Nous entretenons des relations très étroites avec les autorités arméniennes pour renforcer toujours plus nos coopérations dans les domaines civil et énergétique à un moment un peu critique pour l'Arménie. Le pays se tourne de plus en plus vers l'Union européenne, en rompant une relation qu'il entretenait depuis longtemps avec la Russie.
Mme Boyer m'a interrogé sur la COP 29. Je suis moi aussi un peu sceptique sur les résultats qu'une COP peut avoir dans un pays qui prospère sur les énergies fossiles. Cela dit, le principe des COP doit être préservé. C'est un outil extraordinaire pour faire avancer les sujets climatiques et ceux relatifs à la biodiversité. C'est la raison pour laquelle nous nous projetons davantage sur la COP 30 qui aura lieu à Belém. À Bakou, la présence française sera réduite au minimum - Agnès Pannier-Runacher s'y rendra pour les conclusions.
Le décret d'attribution des compétences ministérielles revient en effet à la formule prévalant avant le gouvernement Attal, à savoir une représentation politique assurée par le ministère de la transition écologique ; c'est plutôt la formule vers laquelle s'orientent la plupart de nos partenaires européens. Cela dit, les négociations elles-mêmes sont menées par une équipe interministérielle placée sous l'autorité d'un ambassadeur dont la nomination, même si elle se fait en bonne intelligence avec le ministère de la transition écologique, relève du ministère de l'Europe et des affaires étrangères. D'ailleurs, ce poste est aujourd'hui vacant ; nous réfléchissons à le pourvoir.
Monsieur Cadic, je ne peux pas répondre de manière très précise à votre question. Je souhaite simplement rappeler que des exercices militaires chinois se sont tenus dans le détroit de Taïwan le 14 octobre dernier ; ceux-ci nous ont beaucoup préoccupés.
Votre question m'offre l'occasion de réaffirmer l'attachement de la France à la paix et à la stabilité dans la région, qui sont indispensables pour assurer la sécurité et la prospérité globales : une escalade aurait des conséquences incalculables, non seulement pour la région, mais également pour le reste du monde. Nous sommes opposés à toute modification unilatérale du statu quo ainsi qu'à tout usage de la force et de la coercition dans le détroit de Taïwan. Nous appelons évidemment les parties à éviter toute escalade.

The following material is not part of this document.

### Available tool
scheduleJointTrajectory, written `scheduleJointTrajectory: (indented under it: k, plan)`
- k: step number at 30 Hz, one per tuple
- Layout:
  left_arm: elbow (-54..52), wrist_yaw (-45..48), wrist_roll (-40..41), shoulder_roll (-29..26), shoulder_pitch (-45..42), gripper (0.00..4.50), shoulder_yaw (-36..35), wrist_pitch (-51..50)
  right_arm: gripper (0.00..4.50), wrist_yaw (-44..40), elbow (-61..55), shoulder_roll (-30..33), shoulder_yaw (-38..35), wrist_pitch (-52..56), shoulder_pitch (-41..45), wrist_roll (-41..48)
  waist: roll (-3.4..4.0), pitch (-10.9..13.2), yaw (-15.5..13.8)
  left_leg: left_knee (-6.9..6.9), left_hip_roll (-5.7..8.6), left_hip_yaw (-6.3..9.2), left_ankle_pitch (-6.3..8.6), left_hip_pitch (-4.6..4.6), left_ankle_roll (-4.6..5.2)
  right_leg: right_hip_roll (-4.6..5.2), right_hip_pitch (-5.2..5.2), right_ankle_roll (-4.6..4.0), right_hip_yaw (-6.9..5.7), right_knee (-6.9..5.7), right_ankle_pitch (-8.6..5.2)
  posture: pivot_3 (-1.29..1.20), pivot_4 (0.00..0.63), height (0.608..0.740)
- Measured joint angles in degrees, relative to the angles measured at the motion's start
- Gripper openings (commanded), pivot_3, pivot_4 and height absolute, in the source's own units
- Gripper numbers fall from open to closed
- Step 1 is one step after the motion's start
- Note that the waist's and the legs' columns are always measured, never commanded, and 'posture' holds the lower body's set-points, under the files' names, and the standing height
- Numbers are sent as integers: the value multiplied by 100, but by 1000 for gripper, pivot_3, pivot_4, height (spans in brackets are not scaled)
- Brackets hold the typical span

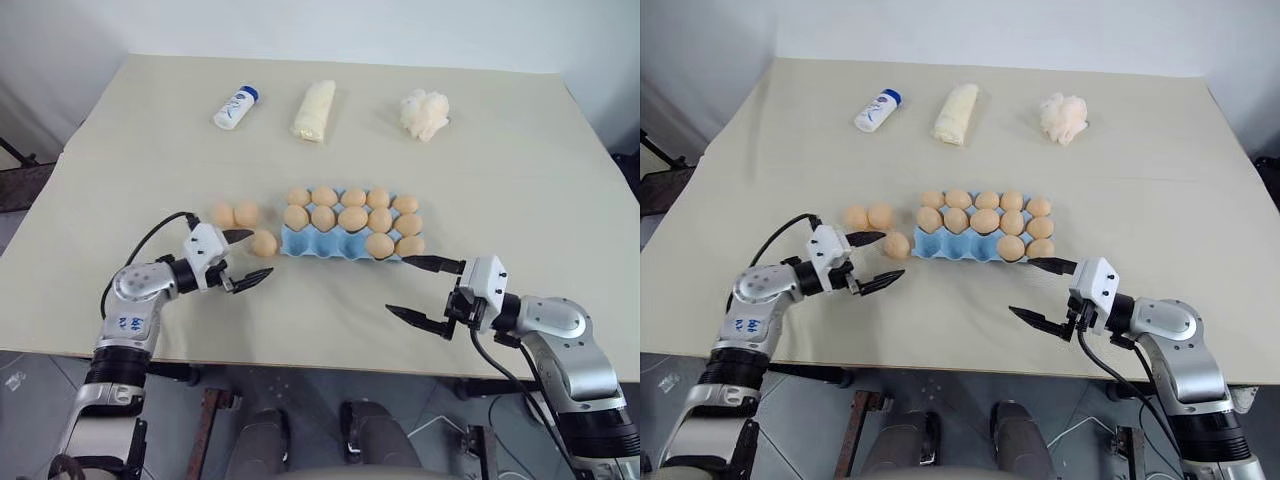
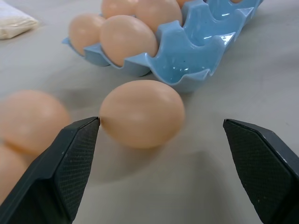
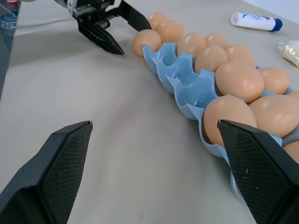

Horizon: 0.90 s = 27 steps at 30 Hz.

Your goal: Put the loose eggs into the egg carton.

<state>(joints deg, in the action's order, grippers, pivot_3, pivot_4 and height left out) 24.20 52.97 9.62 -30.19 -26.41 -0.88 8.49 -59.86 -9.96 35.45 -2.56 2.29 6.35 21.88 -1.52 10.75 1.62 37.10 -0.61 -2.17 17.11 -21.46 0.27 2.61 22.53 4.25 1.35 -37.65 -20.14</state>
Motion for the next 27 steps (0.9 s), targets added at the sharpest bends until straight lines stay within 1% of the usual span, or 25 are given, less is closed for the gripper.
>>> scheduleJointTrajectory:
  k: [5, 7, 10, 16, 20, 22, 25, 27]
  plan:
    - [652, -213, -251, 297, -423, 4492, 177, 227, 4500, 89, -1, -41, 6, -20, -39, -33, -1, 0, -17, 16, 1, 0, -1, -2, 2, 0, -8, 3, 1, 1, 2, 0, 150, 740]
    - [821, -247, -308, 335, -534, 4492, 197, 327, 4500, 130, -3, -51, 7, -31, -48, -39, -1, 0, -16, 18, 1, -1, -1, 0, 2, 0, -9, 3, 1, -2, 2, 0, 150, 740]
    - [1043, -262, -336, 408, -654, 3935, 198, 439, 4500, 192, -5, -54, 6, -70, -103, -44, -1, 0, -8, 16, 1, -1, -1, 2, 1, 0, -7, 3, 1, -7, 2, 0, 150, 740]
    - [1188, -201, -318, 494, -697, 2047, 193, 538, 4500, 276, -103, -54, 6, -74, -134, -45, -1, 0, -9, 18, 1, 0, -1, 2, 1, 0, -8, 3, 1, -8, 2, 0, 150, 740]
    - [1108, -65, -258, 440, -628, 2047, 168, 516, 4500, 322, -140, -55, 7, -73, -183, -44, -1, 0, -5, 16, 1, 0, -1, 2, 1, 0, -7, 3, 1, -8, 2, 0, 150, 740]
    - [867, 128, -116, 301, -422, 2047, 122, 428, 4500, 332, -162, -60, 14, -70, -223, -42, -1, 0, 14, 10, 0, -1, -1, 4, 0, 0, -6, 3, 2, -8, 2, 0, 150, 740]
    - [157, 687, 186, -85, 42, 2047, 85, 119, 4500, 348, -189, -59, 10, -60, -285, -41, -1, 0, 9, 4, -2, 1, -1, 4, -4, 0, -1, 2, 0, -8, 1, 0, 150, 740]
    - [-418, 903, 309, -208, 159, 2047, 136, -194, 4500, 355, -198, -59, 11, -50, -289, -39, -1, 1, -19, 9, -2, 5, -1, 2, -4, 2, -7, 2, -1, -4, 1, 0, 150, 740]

M. Cédric Perrin, président. - Nous sommes particulièrement satisfaits de la manière dont vous traitez notre commission et, plus globalement, le Parlement - cela n'a pas toujours été le cas. Nous avons besoin de travailler ensemble.
Tous nos concitoyens n'ont pas conscience de la situation internationale dans laquelle nous vivons ou des conséquences que peut avoir l'ingérence russe sur les élections en Moldavie ou l'arrivée de troupes nord-coréennes en Russie - et peut-être un jour en Ukraine.
Que serait notre monde si la Russie venait à gagner ? La violence l'emporterait alors sur le droit. Ces auditions sont importantes pour sensibiliser le plus largement possible sur ces questions internationales.
Vous avez évoqué la diplomatie parlementaire, à laquelle le président du Sénat est lui aussi très attaché. En tant que parlementaires, nous la mettons en oeuvre dans les différents pays que nous visitons. Nous jouons nous aussi notre rôle, car le ministre ne peut pas être partout et il lui est impossible de dire certaines choses - nous, nous le pouvons.
Vous pouvez compter sur notre commission pour vous soutenir et faire en sorte que l'influence française progresse dans le monde, même si nous sommes bien conscients que nos difficultés budgétaires rendront les choses plus complexes que nous l'envisagions.
Je le répète : merci encore pour la considération que vous avez témoigné au Parlement depuis votre prise de fonction.
La réunion est close à 18 h 25.
Cette audition a fait l'objet d'une captation vidéo qui est disponible en ligne sur le site du Sénat.